Pendred syndrome characteristically presents with a combination of sensorineural hearing loss and thyroid goiter with or without hypothyroidism. It is an autosomal recessive disorder, which is caused by a biallelic mutation in the PDS gene leading to a defect in pendrin protein.
Pendred syndrome occurs due to mutation in The Pendrin Gene (PDS/SLC26A4), which encodes Pendrin/SLC26A4 Protein. SLC26A4 is on chromosome 7q22.3, and it expresses in multiple organs, including the inner ear, kidneys, thyroid, and bronchial epithelial cells. It a multifunctional anion exchanger that has an affinity to chloride, iodide, bicarbonate, and other anions.
The prevalence of Pendred syndrome has been estimated to be between 7.5 and 10 per 100000. More importantly, Pendred syndrome accounts for to up to 10% of congenital deafness cases. Thus, it may be the most frequent cause of syndromic deafness. Given its autosomal recessive mode of inheritance, the risk for inheritance from heterozygous parents is 25%.
In the inner ear: Pendrin is expressed in the cochlea and vestibule of the inner ear, thus playing an important role in endolymphatic fluid resorption, acid-base balance, and proper function of the inner ear.
In the thyroid gland: Pendrin is expressed on the thyrocyte apical membrane, where its activity as a Cl-/I- exchanger is essential for cellular iodide efflux into the follicular lumen. A defect in the Pendrin gene usually leads to the partial impairment of thyroid organification. However, patients with Pendred syndrome usually have a euthyroid goiter.
In the Kidneys: Pendrin protein is located at or near the apical membrane of type B and non A non B intercalated cells of the cortical collecting ducts. Pendrin acts as chloride/anion exchanger, which leads to bicarbonate secretion to the tubular lumen and chloride reabsorption. Therefore, it plays an important role in the regulation of blood pressureand fluid balance. Defect in Pendrin protein can cause metabolic alkalosis.
In Bronchial epithelium: Pendrin is also expressed in the airway epithelium at the apical membrane of bronchial epithelial cells. It helps to regulate airway surface liquid thickness via its function as a Chloride/bicarbonate exchanger. The defective pendrin gene affects mucus production and may play a vital role in patients with asthma and COPD. It also functions as SCN/Cl exchanger helps in the innate defense mechanism of mucosal surfaces by secreting SCN, which is an antioxidant to the lumen.

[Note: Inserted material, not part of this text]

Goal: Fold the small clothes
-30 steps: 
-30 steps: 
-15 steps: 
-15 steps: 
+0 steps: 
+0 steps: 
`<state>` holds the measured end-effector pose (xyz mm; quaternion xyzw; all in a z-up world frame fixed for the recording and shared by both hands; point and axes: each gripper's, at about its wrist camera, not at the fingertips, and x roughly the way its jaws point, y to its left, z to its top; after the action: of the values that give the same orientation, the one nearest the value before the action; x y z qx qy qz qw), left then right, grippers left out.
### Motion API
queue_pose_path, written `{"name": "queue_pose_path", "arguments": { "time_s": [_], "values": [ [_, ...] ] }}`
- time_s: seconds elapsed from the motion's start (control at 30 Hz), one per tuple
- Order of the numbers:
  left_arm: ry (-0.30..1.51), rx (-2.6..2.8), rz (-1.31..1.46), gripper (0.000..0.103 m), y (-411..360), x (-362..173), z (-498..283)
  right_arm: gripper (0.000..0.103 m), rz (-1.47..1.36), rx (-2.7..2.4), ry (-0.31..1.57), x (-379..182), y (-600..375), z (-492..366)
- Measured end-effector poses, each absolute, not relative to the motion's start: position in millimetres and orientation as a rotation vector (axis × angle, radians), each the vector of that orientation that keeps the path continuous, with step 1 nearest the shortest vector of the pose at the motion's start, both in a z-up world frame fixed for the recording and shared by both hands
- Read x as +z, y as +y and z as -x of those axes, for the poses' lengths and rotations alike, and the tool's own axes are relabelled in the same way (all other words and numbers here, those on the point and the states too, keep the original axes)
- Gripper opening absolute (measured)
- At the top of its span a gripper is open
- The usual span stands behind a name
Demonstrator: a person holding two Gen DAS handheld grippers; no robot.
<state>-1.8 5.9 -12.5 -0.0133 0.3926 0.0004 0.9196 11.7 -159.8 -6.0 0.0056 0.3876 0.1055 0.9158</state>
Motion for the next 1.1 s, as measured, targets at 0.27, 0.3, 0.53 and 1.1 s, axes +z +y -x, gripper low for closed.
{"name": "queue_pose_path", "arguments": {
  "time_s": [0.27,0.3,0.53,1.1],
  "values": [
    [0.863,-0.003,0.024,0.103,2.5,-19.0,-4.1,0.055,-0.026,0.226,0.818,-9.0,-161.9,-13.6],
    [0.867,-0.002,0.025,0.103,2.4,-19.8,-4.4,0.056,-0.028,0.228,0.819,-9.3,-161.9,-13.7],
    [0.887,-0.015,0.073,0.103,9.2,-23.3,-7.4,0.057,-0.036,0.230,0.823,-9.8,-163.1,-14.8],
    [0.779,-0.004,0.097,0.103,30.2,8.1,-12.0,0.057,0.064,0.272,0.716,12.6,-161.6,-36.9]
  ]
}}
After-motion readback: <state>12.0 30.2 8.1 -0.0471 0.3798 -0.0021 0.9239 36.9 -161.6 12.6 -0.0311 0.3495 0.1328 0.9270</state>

Hearing Impairment: Pendred syndrome patients have sensorineural hearing loss that is broad and can range from mild to profound. Hearing impairment typically is congenital or prelingual and profound. It can also develop later in infancy with progressive worsening, which may be aggravated by exposure to acoustic traumas, barotraumas, or head injury. Hearing impairment is usually bilateral, although asymmetry can be present. Early signs include the absence of a reaction to sound or a delay in language acquisition.
Vestibular manifestations are usually not obvious but maybe noticed during progressive hearing loss period or in performances needing motor skills and balance. Some patients may show features of temporal bone abnormalities.
Thyroid: Euthyroid goiter is the typical presentation of Pendred syndrome. Enlargement of the thyroid gland occurs because of iodide organification defects. It may also present with multinodular goiter in late childhood or early puberty. Some may develop thyroid goiter during their adult life. Approximately 75% of patients with Pendred syndrome have a goiter on physical examination. While the majority of patients present with congenital goiter, the rest can have normal size gland, especially if they have adequate iodine intake.
Since Iodide organification is not solely dependent on pendrin, patients usually have partial iodide organification defects. While 50 % of patients will have normal thyroid function, others have subclinical hypothyroidism, which can be congenital.
Renal System: Patients with Pendred syndrome might develop life-threatening metabolic alkalosis due to acid-base balance abnormalities.
Molecular genetic testing is the confirmatory test and should be performed to confirm the diagnosis. SLC26A4 gene is the most affected gene, and 50 % of Pendred syndrome patients have a mutation in this gene. Genetic testing is by direct sequencing of the coding region of the SLC26A4 gene  By identifying the biallelic pathogenic variant in the gene or the presence of double heterozygous for one pathogenic variant. FOXII and KCNJI0 gene mutations are affected in less than 2% of patients. Because of the diverse mutations in the SLC26A4 gene, researchers have identified approximately 200 sequence variants. Efforts should be made to recognize the full range of presentation of the syndrome to narrow down the suspected cases before performing the molecular studies, taking into account the more specific clinical criteria.
Temporal Bone Findings:
Affected individuals have temporal bone abnormalities, which can be identified by thin-cut CT with detailed cochlear anatomy.
The enlarged vestibular aqueduct is measurable by high-resolution CT of the temporal bone with coronal and axial sections. COnfirmation of vestibular aqueduct enlargement is if the width of the middle portion of the descending limb of the vestibular aqueduct over 1.5 mm. Patients also can have cochlear hypoplasia when cochlea have 1.5 turn instead of normal 2.75 turns. If a patient has vestibular aqueduct enlargement associated with cochlear hypoplasia, it is referred to as Mondini malformation.
Thyroid Findings: Euthyroid goiter is the typical thyroid abnormality in Pendred syndrome, and it is detected by volumetric studies to assess the size of the gland, thyroid ultrasound helps to evaluate the volume of the thyroid gland and characterize the size and structure of the nodules. If Pendred syndrome diagnosis is confirmed, thyroid function tests should take place regularly. Pendred syndrome can also coexist with autoimmune thyroiditis.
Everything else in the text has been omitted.